Destaque para as ações da Eletrobras (ELET3) e Eneva (ENEV3), ambas do setor de energia, que subiram 6,54% e 4,85% no pregão, respectivamente. Os papéis da Totvs (TOTS3) e Locamerica (LCAM3), em contrapartida, registraram as maiores baixas: -3,69% e -2,13%.

Já o dólar fechou a sessão em queda de 0,18%, cotado a R$ 5,223 na venda. O valor também é o menor desde 14 de janeiro, quando a moeda americana encerrou o dia vendida a R$ 5,21.

O valor do dólar divulgado diariamente pela imprensa, inclusive o UOL, refere-se ao dólar comercial. Para quem vai viajar e precisa comprar moeda em corretoras de câmbio, o valor é bem mais alto.
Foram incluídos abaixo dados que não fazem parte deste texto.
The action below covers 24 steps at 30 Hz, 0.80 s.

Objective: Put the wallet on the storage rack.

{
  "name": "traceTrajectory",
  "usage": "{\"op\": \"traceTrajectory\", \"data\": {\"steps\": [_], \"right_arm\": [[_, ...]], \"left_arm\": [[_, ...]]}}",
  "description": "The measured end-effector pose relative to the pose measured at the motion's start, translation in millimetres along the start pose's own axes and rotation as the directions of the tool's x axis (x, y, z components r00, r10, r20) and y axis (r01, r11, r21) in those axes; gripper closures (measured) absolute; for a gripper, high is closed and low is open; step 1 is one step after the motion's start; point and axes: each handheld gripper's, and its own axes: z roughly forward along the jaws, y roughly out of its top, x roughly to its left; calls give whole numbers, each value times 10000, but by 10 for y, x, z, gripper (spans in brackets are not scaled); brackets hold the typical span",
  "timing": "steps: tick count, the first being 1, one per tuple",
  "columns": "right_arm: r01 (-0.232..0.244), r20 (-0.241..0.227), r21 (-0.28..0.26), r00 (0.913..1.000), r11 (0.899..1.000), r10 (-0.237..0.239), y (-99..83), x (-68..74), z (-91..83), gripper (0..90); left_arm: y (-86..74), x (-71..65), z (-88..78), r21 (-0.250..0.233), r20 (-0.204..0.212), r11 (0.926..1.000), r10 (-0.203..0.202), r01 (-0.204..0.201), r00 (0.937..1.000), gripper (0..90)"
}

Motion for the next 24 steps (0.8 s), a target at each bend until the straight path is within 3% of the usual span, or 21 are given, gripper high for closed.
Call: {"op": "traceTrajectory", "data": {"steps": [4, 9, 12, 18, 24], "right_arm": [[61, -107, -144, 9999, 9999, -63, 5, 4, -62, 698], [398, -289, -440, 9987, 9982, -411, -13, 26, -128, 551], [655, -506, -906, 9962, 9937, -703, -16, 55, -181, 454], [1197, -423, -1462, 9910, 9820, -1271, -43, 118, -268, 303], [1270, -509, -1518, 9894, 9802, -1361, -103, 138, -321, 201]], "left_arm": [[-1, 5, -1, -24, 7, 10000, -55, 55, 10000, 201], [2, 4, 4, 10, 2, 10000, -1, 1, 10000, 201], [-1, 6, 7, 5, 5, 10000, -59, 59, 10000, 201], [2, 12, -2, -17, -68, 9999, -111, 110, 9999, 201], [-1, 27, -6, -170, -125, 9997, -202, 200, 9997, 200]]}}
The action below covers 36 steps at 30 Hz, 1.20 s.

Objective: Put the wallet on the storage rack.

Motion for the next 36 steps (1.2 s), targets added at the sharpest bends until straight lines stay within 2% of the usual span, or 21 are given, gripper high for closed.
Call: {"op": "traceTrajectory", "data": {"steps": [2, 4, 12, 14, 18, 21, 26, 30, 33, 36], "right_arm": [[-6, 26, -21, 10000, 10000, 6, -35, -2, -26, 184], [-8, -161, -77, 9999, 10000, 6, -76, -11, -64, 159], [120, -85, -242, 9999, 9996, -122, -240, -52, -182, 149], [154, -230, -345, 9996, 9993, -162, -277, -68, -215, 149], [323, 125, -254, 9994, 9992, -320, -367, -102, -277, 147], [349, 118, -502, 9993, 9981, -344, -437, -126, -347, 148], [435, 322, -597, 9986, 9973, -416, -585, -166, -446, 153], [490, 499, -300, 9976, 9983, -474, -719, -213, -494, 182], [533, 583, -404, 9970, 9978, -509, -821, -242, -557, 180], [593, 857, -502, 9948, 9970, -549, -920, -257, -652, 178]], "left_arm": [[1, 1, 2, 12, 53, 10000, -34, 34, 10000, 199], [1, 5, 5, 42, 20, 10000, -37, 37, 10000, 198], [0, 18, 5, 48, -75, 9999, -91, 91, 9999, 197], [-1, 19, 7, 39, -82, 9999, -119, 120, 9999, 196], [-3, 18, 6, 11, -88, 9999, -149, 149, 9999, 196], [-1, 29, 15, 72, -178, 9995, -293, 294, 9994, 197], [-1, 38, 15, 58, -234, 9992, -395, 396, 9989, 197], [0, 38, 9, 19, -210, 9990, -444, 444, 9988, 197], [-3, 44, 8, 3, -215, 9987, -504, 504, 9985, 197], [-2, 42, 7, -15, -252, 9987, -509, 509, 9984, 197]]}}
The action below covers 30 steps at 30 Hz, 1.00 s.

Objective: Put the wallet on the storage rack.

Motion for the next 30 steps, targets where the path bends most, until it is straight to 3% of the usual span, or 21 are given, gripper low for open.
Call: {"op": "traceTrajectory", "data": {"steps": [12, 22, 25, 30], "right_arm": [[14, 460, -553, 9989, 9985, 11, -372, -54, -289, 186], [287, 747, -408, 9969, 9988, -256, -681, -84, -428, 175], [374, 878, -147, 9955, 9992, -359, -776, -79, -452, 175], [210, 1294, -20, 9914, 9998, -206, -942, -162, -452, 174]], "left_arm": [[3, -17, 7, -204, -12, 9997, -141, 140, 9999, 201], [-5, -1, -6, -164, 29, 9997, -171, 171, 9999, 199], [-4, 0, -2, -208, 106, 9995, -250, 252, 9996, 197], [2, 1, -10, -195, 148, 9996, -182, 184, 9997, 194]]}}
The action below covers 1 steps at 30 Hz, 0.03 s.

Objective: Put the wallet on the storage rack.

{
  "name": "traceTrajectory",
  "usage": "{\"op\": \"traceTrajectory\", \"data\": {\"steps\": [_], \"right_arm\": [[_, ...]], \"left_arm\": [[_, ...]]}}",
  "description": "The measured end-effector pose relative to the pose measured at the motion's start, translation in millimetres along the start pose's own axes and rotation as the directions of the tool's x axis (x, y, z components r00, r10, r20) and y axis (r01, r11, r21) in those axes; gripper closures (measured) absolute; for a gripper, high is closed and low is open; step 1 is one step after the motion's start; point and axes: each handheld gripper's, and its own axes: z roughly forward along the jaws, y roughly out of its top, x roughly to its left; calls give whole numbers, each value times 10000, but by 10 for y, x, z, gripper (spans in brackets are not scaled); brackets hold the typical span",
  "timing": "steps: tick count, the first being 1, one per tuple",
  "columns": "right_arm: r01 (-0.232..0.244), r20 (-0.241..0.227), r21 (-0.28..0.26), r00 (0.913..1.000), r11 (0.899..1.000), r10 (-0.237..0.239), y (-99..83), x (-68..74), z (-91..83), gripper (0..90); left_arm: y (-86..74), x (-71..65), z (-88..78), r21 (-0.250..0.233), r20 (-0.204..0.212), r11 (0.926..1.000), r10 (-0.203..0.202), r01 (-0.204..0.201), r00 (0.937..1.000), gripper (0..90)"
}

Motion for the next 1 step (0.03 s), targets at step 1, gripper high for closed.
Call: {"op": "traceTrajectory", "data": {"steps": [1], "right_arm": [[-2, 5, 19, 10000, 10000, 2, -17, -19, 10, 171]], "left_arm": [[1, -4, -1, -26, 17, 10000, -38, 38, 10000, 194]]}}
Investidores estão atentos à leitura da inflação de abril nos Estados Unidos, que será divulgada amanhã. Na avaliação de analistas, um número moderadamente mais alto não deve mexer com os planos do Fed (Federal Reserve, o Banco Central americano) de manter os juros perto de zero e seguir comprando títulos, o que tende a manter o dólar sob pressão.

No ambiente doméstico, operadores mantém no radar o noticiário sobre reformas, que por ora tem corroborado com a visão de que o dólar ainda tem espaço adicional para quedas, embora mais limitado.

Também há a expectativa pelos desdobramentos da CPI (Comissão Parlamentar de Inquérito) da Covid, que hoje ouviu o presidente da Anvisa (Agência Nacional de Vigilância Sanitária), Antônio Barra Torres, depois que os depoimentos da semana passada mostraram desarticulação, segundo analistas consultados pela Reuters.

A investigação sobre a atuação do governo de Jair Bolsonaro (sem partido) no combate à pandemia tem sido apontada por agentes do mercado financeiro como grande fonte de risco político no curto prazo.

"O mercado sofreu um ajuste depois da última decisão do Copom [Comitê de Política Monetária], com o dólar aproximando-se de R$ 5,20", disse à Reuters João Manuel Campanelli, COO do Travelex Bank, fazendo referência à decisão do Banco Central de elevar os juros básicos da economia (Selic) para 3,50% ao ano.

"Agora, ele [dólar] vai flutuar ao sabor dos acontecimentos, principalmente políticos", completou.